LC₂₀ is phosphorylated at Thr18 and Ser19 in a Ca²⁺-independent manner by ILK and/or ZIPK, which are associated with the contractile machinery in vascular smooth muscle. This occurs in concert with inhibition of MLCP by ROK-catalysed phosphorylation of MYPT1, the regulatory and targeting subunit of the phosphatase. Diphosphorylation of LC₂₀ occurs in response to ET-1 (pathological stimulus) but not Ang II (physiological stimulus) in renal afferent arterioles, and diphosphorylation of LC₂₀ is associated with decreased rates of LC₂₀ dephosphorylation and relaxation.
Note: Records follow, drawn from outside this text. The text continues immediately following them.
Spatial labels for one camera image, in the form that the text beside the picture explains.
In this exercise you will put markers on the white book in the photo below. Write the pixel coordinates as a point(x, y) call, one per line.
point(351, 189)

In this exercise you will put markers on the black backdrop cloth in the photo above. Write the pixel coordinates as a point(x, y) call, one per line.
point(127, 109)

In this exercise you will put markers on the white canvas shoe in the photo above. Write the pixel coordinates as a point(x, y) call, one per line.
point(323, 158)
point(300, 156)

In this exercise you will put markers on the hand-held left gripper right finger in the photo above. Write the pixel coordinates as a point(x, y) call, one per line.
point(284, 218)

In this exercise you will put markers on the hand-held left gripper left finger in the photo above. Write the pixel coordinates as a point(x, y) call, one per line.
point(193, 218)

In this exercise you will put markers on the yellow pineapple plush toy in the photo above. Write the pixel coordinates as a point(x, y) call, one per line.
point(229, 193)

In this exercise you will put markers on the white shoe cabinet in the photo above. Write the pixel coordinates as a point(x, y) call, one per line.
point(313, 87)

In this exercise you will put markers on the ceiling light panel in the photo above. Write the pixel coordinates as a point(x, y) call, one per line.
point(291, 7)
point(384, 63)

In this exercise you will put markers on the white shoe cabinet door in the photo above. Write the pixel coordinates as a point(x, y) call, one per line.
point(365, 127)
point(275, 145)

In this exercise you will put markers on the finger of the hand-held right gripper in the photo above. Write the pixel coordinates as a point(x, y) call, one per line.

ILK and ZIPK are, therefore, potential therapeutic targets for the treatment of diseases associated with hypercontractility, such as hypertension, cerebral vasospasm following subarachnoid hemorrhage, coronary arterial vasospasm, intimal hyperplasia, acute renal insufficiency and chronic kidney disease.

Conflict of interest

The authors declare that they have no conflict of interest.

Glossary

Abbreviations used

[Ca²⁺]_i, cytosolic free Ca²⁺ concentration; CaM, calmodulin; CPI-17, 17-kDa PKC-potentiated inhibitory protein of PP1; ILK, integrin-linked kinase; LC₁₇, 17-kDa light chain of myosin; LC₂₀, 20-kDa light chain of myosin; MLCK, myosin light chain kinase; MLCP, myosin light chain phosphatase; MYPT1, myosin-targeting subunit of MLCP; PKC, protein kinase C; ROK, Rho-associated kinase; ZIPK, zipper-interacting protein kinase.